On 23 Feb 2009 at 11:22, les at
frii.com wrote:
Does the 8080 decrement the sp before it pushes the
return address, or
after. If its after, that code would of course not work. I can't
remember which order that happens in, although I suspect that it
decrements before pushing.
Decrement, then store, for both bytes.
Another possibility (seems more likely) is that the
loading of the stack
pointer is not finished before the next instruction is executed. I am
trying to remember which register was used for the sp in the emulation
mode. (I think it may be BP????) In this case, as long as some
instruction gets executed between lxi sp,xxxx and the first push/pop/call,
it may not show up.
In emulation mode (V20) BP = (8080) SP. But I don't follow your
logic on how to avoid it. Why JRT chose to code things that way,
I'll never know, but it worked on 8080, 8085 and Z80 and not on V20,
so it's a bug. And a bug in commercial (i.e. you paid money for it)
software.
In any case, this seems like a rare issue, as most
programs (thats a
big undefensable statement) would set the sp when they start, and then
leave it alone.
But there was no published document from Intel (or Zilog) that said
that one *had* to do things that way.
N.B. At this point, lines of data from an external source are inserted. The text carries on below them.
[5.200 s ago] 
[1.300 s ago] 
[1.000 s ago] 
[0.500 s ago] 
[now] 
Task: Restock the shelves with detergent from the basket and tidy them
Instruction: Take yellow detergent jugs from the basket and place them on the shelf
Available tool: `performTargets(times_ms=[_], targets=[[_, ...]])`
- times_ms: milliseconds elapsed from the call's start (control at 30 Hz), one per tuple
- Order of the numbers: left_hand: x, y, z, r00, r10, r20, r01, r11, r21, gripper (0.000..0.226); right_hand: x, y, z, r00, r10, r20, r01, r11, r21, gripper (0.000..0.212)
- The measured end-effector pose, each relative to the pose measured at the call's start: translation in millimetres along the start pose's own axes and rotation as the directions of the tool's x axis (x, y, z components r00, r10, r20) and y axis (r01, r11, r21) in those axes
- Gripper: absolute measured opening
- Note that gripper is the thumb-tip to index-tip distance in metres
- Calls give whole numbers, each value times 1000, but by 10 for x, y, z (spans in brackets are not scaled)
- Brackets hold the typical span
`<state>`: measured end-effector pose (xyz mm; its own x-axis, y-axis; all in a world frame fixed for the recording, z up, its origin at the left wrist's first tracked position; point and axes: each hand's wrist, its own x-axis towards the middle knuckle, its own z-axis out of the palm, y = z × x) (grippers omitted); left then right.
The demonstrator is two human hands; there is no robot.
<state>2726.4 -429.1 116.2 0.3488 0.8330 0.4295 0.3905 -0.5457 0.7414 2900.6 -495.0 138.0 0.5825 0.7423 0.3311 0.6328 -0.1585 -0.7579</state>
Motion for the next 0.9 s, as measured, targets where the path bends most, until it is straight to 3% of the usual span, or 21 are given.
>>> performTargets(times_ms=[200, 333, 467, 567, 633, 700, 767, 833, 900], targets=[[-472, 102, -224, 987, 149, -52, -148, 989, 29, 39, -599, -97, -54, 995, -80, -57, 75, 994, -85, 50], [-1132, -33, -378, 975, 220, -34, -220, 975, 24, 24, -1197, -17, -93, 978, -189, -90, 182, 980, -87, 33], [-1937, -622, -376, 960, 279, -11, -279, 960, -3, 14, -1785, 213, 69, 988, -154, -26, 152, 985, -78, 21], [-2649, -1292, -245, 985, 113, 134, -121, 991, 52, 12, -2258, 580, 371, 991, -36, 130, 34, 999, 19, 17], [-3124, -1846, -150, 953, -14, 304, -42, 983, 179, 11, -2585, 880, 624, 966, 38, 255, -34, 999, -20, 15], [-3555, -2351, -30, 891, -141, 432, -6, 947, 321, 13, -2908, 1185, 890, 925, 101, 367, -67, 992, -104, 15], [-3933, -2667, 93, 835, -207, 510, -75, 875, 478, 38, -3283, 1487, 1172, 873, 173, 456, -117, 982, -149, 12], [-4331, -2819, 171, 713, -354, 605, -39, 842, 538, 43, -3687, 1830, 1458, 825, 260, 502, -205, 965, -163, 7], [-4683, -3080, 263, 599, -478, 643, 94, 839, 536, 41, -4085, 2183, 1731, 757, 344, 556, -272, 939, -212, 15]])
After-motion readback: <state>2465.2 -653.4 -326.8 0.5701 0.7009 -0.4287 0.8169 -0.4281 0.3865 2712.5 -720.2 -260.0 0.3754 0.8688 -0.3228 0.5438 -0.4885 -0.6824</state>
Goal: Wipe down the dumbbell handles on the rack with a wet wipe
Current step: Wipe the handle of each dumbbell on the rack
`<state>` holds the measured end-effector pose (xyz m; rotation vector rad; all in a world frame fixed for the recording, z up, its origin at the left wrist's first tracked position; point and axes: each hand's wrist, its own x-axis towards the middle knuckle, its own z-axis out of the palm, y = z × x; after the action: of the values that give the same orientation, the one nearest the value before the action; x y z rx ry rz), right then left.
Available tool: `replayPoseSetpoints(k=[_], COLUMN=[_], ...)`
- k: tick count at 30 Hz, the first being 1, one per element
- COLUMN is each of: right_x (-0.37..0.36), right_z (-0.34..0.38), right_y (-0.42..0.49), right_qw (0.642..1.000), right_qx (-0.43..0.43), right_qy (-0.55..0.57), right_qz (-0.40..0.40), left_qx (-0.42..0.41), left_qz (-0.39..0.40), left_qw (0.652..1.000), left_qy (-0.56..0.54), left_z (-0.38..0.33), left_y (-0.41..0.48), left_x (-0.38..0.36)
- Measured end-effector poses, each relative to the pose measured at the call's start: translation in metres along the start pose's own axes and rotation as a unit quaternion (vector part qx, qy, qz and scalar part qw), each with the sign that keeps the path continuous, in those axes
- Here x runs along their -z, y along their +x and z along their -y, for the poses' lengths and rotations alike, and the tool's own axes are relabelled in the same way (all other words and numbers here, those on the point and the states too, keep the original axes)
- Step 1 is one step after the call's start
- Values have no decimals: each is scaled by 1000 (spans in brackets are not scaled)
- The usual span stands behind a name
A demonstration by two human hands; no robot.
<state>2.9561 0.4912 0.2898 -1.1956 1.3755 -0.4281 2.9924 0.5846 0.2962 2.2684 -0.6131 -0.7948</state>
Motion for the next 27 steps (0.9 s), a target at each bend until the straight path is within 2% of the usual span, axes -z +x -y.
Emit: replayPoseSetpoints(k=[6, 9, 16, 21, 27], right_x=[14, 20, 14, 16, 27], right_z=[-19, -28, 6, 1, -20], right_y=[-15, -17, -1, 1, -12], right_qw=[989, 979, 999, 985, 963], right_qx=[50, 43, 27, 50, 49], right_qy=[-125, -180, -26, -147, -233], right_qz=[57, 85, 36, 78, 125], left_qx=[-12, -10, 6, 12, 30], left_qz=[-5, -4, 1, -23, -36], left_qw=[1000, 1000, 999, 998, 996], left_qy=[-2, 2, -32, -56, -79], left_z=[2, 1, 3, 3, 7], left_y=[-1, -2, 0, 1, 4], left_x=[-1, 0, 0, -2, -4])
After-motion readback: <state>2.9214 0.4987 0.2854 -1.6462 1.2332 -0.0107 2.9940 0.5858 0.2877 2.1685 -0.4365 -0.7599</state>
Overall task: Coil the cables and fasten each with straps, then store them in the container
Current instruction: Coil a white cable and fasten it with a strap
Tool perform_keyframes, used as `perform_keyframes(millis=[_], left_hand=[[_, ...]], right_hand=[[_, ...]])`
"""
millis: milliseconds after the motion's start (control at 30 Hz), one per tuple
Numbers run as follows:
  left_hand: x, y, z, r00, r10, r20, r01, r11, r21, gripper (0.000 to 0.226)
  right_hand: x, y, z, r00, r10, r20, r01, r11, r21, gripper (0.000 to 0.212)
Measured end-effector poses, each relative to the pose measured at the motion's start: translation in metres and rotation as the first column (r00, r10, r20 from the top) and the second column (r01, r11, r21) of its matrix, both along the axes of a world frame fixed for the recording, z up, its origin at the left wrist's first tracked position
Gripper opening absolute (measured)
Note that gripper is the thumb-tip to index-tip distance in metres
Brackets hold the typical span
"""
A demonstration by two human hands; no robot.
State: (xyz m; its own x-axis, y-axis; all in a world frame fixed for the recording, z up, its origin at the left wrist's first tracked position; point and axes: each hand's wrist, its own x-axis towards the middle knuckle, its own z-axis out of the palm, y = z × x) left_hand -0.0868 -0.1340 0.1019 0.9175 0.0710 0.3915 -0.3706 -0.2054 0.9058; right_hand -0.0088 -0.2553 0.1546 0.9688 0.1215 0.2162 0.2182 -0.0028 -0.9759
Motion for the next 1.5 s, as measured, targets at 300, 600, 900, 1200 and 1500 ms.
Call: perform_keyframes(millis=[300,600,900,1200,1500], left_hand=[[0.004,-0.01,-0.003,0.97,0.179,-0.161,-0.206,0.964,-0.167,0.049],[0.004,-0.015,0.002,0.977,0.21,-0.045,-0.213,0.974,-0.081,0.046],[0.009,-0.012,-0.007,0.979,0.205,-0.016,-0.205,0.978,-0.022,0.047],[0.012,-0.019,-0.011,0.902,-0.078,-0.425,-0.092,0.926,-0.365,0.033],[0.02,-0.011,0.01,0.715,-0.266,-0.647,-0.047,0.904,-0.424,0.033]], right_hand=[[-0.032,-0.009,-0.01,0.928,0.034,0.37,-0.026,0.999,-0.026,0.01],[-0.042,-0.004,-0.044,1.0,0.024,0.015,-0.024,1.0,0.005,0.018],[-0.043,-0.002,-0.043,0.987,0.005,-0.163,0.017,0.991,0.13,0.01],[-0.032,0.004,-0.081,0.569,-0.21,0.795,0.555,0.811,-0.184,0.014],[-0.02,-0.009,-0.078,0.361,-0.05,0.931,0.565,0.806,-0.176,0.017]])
As a matter of fact, if one
anticipates lots of interrupt activity, it's prudent to change to a
system stack (later versions of DOS do it) for interrupt servicing.
A more common-sense implementation would be to have the CPU
automatically use an alternate stack register for saving CPU state as
a result of interrupt (some microprocessors do, but not Intel, at
least in real mode).
Related, I found a bug in Spellstar for DOS. It
worked fine on an 8088 or
80286, but crashed on a 386 (it could have been a 486).
This little piece of self modifying code worked great
until the
instruction queue in the cpu became large enough that the jump instruction
was already in the pipeline before it was modified with the desired
address.
The instruction prefetch queue issue was well documented in the 386,
as was the use of an unconditional jump to void the queue. Although
it's lousy practice to use self-modifying code, I don't blame
MicroPro for it--they wrote their code to an earlier processor.
And it may just have been a relic of translated 8080 code from the
original Spellstar--sometimes writing good tight 8080 code wasn't
possible without self-modifying code (not enough registers)--and in
other cases, it was unavoidable (e.g. IN and OUT where the port is
determined at run time).
But claiming backward compatibility is a different game. Unless
something is 100% backward-compatible with the original, you'd best
not advertise it as being backward-compatible at all, unless you like
answering support calls.
To be sure, there are many instruction curiosities in the x86 family.
For example, it's permissible to do a MOV CS,something in the
8086/8088, but not in the 80C86/80C88 (or the V20/V30).